17. They aren’t showing up every day to try to create an absolute frenzy of media interest around your amazing company and its revolutionary products, and completely putting their egos aside to do it.

Get it?

7 Responses

  1. .

    1. They publish sentences like “or worse, motivate them prove you wrong write something really bad about you.”
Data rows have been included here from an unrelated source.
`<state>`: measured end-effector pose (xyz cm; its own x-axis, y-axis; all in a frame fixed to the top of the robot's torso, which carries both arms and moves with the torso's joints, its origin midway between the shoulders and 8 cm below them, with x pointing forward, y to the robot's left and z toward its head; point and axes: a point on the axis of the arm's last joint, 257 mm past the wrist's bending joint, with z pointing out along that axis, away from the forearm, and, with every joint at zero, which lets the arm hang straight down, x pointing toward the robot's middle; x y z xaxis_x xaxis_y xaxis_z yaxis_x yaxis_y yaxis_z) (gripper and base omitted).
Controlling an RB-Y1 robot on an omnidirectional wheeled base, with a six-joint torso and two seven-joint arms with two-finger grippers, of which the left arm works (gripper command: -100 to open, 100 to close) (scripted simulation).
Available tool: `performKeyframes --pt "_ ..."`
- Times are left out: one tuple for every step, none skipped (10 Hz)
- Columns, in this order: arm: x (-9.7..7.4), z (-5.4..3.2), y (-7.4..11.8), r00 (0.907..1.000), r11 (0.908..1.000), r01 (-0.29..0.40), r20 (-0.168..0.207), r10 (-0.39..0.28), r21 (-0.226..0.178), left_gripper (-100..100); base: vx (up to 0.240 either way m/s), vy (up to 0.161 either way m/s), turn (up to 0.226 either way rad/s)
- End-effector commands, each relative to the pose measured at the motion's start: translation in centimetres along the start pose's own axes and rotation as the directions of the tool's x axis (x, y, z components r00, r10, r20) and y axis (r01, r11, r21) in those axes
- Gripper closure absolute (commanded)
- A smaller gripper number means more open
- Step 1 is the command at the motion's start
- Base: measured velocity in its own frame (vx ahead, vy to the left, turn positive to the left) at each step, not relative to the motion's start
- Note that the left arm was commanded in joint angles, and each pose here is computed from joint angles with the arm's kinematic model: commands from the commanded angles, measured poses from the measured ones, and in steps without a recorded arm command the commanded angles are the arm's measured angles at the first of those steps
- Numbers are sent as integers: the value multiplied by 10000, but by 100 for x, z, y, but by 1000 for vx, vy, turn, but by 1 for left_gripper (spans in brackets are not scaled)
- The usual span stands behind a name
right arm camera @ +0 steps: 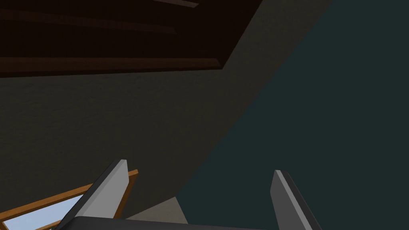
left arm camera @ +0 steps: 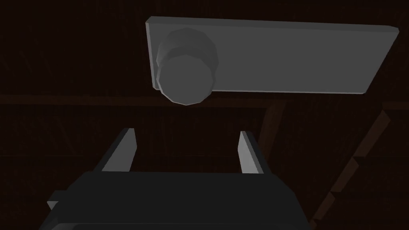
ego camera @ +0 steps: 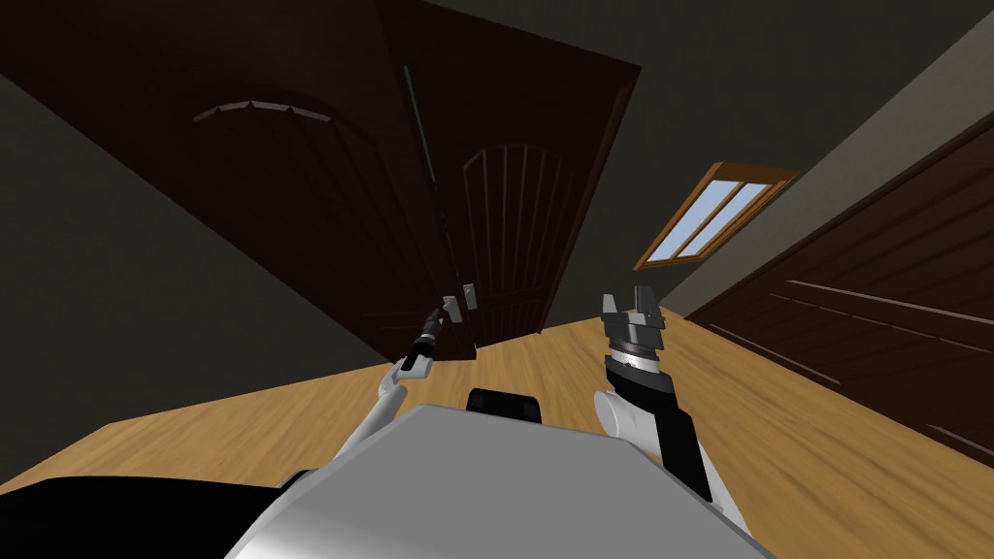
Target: Pull the door open
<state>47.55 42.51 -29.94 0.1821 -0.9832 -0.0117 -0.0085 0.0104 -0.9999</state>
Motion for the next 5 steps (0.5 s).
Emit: performKeyframes --pt "70 -12 -11 9999 10000 47 -160 -47 27 -100 -177 -46 -32" --pt "110 -19 -20 9997 10000 73 -253 -72 42 -100 -185 -28 -26" --pt "145 -25 -27 9994 9999 95 -331 -93 54 -100 -213 -38 -32" --pt "167 -29 -32 9992 9999 111 -382 -108 62 -100 -188 -42 -16" --pt "152 -25 -30 9994 9999 98 -344 -96 62 -100 -76 -17 0"
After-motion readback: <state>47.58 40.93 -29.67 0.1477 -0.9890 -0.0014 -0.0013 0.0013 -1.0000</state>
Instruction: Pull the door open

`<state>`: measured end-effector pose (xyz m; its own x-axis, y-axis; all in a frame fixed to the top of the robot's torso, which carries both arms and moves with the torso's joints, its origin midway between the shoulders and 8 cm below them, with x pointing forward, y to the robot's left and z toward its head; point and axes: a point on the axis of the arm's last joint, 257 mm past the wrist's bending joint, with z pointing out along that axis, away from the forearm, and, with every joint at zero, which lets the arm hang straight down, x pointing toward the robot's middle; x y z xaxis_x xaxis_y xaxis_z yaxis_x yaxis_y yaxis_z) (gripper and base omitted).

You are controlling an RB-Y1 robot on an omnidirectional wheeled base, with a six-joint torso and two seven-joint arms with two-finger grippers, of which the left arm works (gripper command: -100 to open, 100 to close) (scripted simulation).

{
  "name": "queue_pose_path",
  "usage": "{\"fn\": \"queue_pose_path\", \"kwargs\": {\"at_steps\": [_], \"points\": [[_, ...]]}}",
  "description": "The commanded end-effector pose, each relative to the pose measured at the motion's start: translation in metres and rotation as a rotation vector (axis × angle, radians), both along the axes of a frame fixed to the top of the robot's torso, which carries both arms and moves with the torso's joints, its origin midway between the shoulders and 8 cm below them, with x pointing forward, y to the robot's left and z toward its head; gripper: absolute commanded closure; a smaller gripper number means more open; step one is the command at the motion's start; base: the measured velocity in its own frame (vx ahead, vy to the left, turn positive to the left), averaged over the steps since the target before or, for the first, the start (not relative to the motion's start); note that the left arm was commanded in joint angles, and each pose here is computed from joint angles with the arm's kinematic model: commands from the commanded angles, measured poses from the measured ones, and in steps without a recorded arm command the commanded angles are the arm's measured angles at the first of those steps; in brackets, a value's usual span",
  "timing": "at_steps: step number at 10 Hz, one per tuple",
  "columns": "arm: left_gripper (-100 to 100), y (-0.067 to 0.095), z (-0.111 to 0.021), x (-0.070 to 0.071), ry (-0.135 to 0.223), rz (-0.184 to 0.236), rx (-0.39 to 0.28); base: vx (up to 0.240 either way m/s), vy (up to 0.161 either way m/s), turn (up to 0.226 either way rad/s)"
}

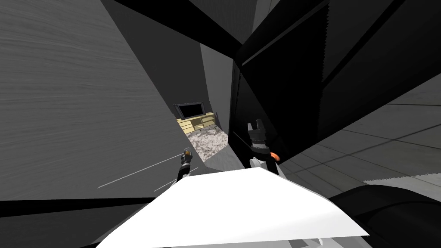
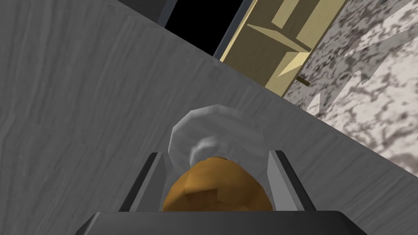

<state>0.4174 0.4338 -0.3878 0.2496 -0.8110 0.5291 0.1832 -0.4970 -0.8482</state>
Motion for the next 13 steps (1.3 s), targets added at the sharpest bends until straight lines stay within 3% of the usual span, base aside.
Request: {"fn": "queue_pose_path", "kwargs": {"at_steps": [1, 13], "points": [[100, 0.0008, -0.0013, -0.0003, -0.014, 0.003, -0.055, -0.037, 0.000, -0.033], [100, 0.0058, -0.0022, 0.0043, -0.110, 0.014, -0.358, -0.037, 0.006, -0.033]]}}
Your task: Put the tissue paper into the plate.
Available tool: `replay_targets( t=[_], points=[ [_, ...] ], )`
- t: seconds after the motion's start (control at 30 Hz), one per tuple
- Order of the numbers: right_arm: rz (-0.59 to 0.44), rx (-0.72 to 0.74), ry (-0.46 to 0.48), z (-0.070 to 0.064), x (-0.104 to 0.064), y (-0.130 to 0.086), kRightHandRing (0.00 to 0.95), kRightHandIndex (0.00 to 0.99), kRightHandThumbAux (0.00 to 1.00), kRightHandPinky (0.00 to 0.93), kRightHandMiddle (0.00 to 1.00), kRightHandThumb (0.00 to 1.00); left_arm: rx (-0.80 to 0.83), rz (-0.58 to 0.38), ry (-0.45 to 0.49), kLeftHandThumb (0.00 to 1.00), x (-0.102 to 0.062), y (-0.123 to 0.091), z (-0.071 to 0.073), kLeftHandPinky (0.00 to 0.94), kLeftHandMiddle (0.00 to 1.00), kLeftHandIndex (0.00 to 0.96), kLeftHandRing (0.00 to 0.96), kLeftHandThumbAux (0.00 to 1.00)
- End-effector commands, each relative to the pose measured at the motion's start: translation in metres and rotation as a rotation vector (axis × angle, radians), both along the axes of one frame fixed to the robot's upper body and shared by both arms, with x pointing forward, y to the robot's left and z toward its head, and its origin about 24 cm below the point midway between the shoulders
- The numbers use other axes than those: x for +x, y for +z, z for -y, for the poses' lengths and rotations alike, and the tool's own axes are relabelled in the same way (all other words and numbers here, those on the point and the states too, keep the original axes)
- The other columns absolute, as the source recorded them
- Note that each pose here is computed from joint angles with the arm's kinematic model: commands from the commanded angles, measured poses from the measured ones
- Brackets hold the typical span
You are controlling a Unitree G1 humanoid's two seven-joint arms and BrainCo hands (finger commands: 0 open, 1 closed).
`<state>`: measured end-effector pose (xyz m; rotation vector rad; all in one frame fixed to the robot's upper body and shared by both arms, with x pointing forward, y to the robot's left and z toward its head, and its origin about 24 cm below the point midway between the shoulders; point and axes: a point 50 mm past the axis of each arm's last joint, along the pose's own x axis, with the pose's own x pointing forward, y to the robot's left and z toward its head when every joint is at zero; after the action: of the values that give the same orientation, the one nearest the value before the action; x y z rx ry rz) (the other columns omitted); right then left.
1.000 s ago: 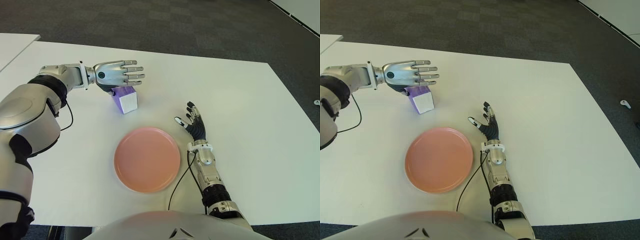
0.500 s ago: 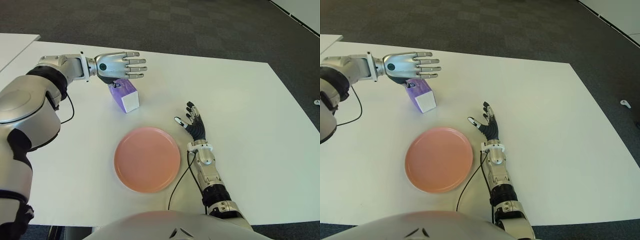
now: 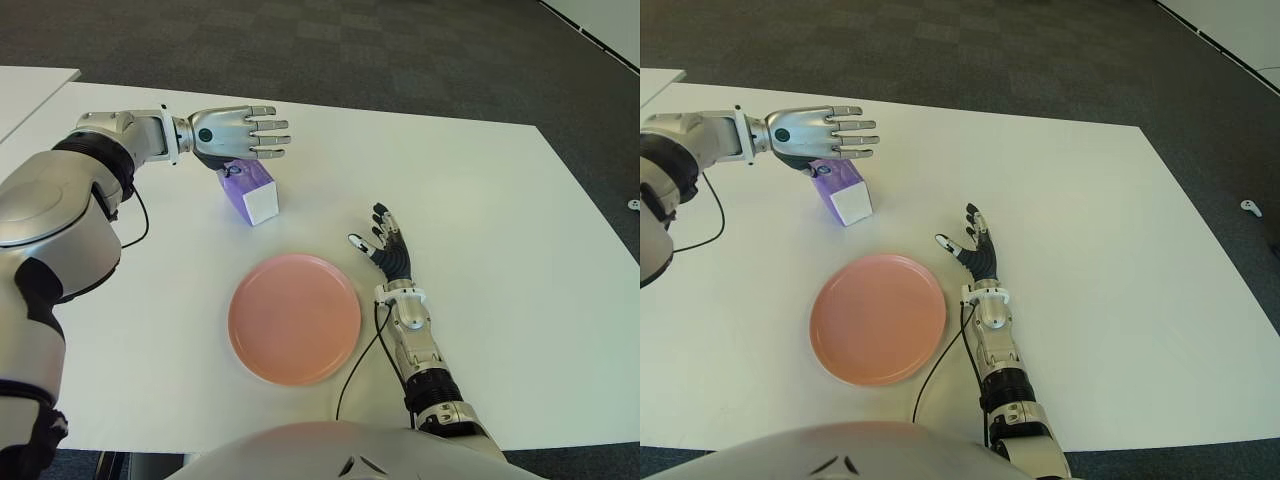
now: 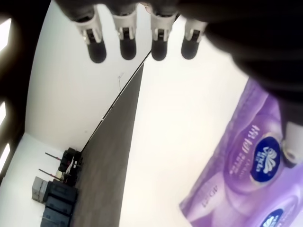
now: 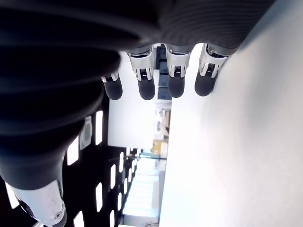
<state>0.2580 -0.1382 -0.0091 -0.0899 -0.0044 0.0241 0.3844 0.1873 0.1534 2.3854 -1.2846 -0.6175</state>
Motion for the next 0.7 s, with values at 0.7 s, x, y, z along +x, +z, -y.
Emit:
replay_targets(
  t=[0.7],
  points=[
    [-0.287,-0.022,-0.022,0.007,-0.045,-0.053,0.0,0.0,0.698,0.0,0.0,0.081,0.081,-0.053,0.2,0.258,0.003,-0.02,-0.008,0.0,0.0,0.0,0.0,0.341]
  ],
)
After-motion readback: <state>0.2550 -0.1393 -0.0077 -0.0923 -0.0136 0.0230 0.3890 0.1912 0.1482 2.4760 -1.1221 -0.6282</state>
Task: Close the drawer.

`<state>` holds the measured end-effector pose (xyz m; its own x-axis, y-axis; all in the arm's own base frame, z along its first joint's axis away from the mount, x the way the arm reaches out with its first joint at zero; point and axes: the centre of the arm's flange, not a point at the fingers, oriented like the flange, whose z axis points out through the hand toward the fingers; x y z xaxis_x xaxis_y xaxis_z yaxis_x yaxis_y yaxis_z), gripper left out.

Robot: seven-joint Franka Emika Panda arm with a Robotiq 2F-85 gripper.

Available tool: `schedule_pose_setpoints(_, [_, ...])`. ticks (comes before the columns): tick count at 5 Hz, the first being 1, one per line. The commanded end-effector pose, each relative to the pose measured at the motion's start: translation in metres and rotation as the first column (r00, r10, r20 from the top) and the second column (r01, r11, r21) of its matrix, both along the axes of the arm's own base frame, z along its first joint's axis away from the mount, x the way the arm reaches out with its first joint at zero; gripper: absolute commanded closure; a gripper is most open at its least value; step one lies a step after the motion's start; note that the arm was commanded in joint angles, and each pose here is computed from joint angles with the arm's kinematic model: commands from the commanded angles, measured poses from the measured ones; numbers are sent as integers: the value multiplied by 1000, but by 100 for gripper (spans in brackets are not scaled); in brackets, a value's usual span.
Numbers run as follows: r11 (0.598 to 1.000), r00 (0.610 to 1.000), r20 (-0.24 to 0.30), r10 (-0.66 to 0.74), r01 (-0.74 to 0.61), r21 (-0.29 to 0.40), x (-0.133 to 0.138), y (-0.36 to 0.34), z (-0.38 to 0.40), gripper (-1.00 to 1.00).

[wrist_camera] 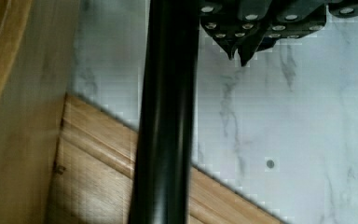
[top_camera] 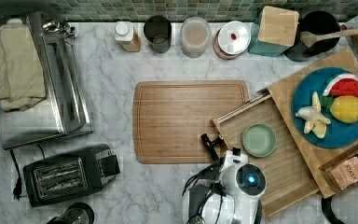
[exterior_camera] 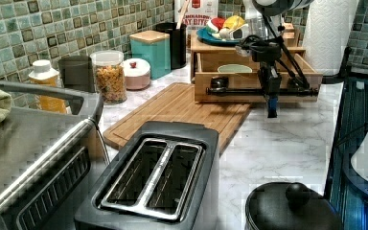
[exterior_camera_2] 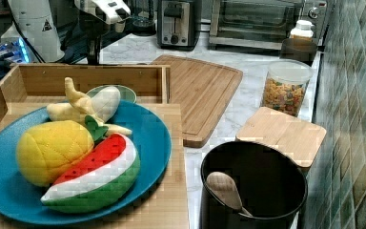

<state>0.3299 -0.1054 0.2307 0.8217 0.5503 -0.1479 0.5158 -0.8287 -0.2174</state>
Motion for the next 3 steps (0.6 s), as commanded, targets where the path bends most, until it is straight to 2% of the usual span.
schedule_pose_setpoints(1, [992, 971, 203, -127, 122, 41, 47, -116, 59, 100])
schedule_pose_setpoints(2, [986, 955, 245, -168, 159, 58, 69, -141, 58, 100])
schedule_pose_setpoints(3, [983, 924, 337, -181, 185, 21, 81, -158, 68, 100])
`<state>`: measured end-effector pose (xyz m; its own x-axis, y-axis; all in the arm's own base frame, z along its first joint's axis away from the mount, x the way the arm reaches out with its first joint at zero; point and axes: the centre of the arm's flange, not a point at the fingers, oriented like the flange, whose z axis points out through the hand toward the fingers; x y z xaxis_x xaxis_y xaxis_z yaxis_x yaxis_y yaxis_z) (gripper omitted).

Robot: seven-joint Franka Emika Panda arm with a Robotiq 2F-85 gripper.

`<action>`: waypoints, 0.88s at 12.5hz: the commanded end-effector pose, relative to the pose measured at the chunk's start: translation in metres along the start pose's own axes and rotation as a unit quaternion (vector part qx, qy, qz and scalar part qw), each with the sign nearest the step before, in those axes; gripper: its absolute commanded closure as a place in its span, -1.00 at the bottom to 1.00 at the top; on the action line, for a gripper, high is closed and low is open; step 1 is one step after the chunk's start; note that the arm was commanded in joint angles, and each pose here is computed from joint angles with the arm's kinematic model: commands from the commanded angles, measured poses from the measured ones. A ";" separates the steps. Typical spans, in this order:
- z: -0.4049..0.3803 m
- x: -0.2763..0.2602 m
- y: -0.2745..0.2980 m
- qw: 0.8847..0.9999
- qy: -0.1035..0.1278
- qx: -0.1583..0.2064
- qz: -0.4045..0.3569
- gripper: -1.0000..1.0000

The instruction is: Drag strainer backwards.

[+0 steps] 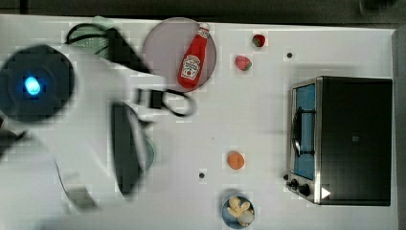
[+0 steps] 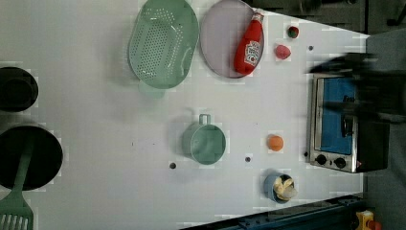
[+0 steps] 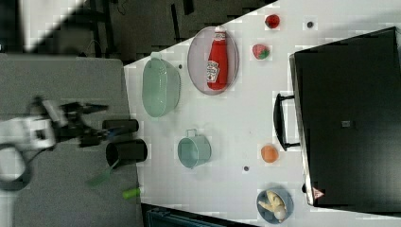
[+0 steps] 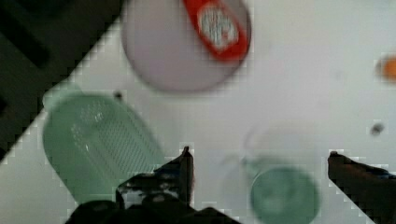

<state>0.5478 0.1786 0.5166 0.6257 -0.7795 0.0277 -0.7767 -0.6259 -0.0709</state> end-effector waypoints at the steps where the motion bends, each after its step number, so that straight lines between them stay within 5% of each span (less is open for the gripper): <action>1: 0.060 -0.053 -0.046 0.994 -0.038 -0.006 0.106 -1.00; 7: 0.179 -0.098 -0.122 0.964 -0.105 -0.019 0.244 -1.00; 11: 0.251 -0.111 -0.153 0.938 -0.119 -0.019 0.326 -1.00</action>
<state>0.6052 0.3585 0.2629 0.1342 -0.9673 -0.2152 -0.9860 -0.1520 0.0685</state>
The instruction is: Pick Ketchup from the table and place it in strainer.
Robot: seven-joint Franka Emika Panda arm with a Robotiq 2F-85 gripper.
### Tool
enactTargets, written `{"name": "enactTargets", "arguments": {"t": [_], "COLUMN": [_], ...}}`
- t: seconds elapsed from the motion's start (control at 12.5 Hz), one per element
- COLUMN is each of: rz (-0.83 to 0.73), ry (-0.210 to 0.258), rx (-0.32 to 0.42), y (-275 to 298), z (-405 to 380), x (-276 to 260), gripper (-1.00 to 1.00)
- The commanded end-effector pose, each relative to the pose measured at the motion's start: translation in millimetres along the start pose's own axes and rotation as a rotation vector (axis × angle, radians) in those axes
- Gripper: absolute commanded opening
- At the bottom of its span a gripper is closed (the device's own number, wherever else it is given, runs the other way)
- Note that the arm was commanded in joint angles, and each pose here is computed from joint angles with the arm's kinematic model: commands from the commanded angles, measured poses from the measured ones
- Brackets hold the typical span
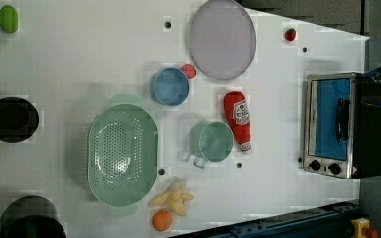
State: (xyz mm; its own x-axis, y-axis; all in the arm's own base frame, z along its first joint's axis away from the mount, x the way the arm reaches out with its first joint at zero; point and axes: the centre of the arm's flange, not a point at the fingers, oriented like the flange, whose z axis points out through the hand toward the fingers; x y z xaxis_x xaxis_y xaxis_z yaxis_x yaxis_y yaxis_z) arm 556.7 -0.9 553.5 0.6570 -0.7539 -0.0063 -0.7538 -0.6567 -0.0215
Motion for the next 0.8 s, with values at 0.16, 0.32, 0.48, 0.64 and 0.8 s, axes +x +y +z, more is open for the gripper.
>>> {"name": "enactTargets", "arguments": {"t": [0.16,0.32,0.48,0.64,0.8], "rz": [0.001,-0.051,-0.122,-0.198,-0.309], "ry": [-0.016,-0.046,-0.096,-0.135,-0.142], "rx": [-0.038,-0.069,-0.115,-0.143,-0.131], "y": [70,63,52,41,27], "z": [-47,-26,7,47,85], "x": [-45,-47,-50,-50,-46], "gripper": [0.81,1.0,1.0,1.0,1.0]}}
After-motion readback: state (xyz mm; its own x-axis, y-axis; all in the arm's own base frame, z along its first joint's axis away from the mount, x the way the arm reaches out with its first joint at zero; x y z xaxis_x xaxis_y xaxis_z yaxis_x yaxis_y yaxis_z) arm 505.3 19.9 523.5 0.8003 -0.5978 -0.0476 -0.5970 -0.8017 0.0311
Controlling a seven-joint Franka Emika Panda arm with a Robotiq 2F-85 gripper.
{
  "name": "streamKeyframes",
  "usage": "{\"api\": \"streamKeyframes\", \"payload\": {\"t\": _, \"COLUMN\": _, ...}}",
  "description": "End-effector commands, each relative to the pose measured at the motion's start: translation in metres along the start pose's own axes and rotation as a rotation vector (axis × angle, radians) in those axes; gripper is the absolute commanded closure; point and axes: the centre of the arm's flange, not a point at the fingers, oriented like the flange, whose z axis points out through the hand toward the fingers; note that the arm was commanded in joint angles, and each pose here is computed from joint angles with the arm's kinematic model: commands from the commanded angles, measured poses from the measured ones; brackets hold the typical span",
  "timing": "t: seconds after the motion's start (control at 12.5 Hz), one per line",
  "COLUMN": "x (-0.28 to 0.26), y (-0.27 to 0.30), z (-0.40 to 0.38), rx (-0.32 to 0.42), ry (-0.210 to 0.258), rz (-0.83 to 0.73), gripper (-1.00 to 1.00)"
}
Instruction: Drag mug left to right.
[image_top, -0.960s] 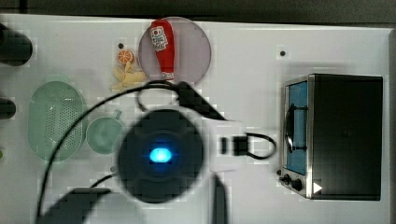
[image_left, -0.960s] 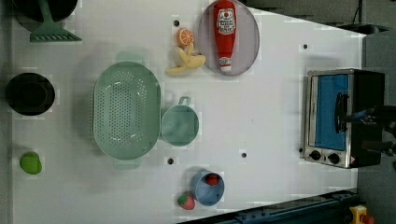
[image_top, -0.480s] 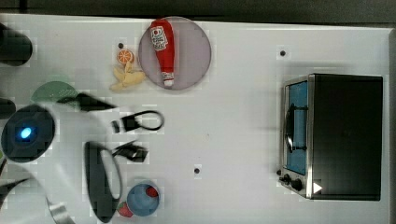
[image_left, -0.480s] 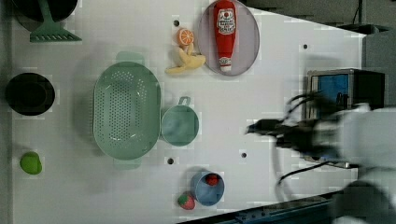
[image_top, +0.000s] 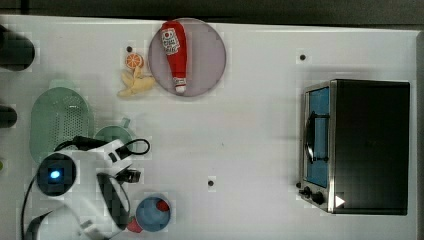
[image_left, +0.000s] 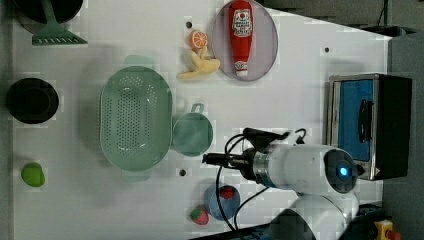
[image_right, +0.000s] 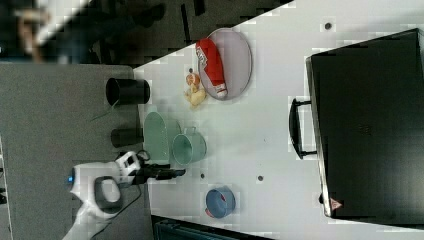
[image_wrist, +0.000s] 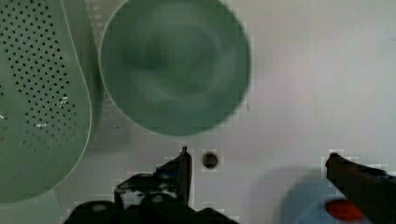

    2. Write articles made entirely of quotes from other articles

    3. Sometimes “the news” is just a three sentence quote in 48-point type

    4. Write listicles that are self-defeating long reads

    oh wait, this is why to fire your editor

    • Anonymous

      What quotes are from other articles? If you can prove they are that’d be hilarious coming from this site.

  2. Clutch Cunningham

    You forgot:

    18. You get a bunch of empty promises from a senior exec at a bigger firm about all the things they can do for you that your current publicist can’t, and you’re too naïve to realize that you’re gonna get kicked down to an intern who won’t accomplish shit for you.

  3. Been there done that

    Gee, that looks like a really expensive list of expectations! And I’m sure that any band who can afford to pay for this PR performance already has a closet full of gold!

  4. Versus

    Point taken about “artist” and agreed. The term is as misused as the term “genius”. Especially in cases when the “artist” in question does much less for his/her “art” than the producer(s), writers, session musicians, etc on the project, who somehow don’t deserve to be called “artists”.

    It’s a short form of “recording artist”, presumably, but in most cases should just be called “singer” or “vocalist”, unless their work actually qualifies as art.

  5. Beth Ann Hilton

    Agreed. Mostly. There are a lot of big PR firms that try to muscle and buy and BS…and as Clutch said, take your $. And…a lot of writers are easy to work over. I worked for a major and was amazed at the BS the writers would take in and regurgitate, like a free PR service for the cost of a boondoggle. Not all, but some really big writers…hey, we’re all human. But, last year, I watched Neil Portnow ask a room full of music writers if there were any questions about the Grammy system, fairness, categories, changes, etc…and not a single hand went up. Those were not inquiring minds. My advice is try to find a good small to mid-size PR firm who loves your music, who’ll plan your PR strategy, communicate it to your whole team, and offer add-ons (like events) as needed rather than charging a huge overhead monthly fee. They don’t have to be musicians, hipsters or tech geeks, they have to be relate-able. For deal safety, add on a mutual 30-day kill fee if either of you can’t deliver on the agreement. Good publicists are golden, appreciate them!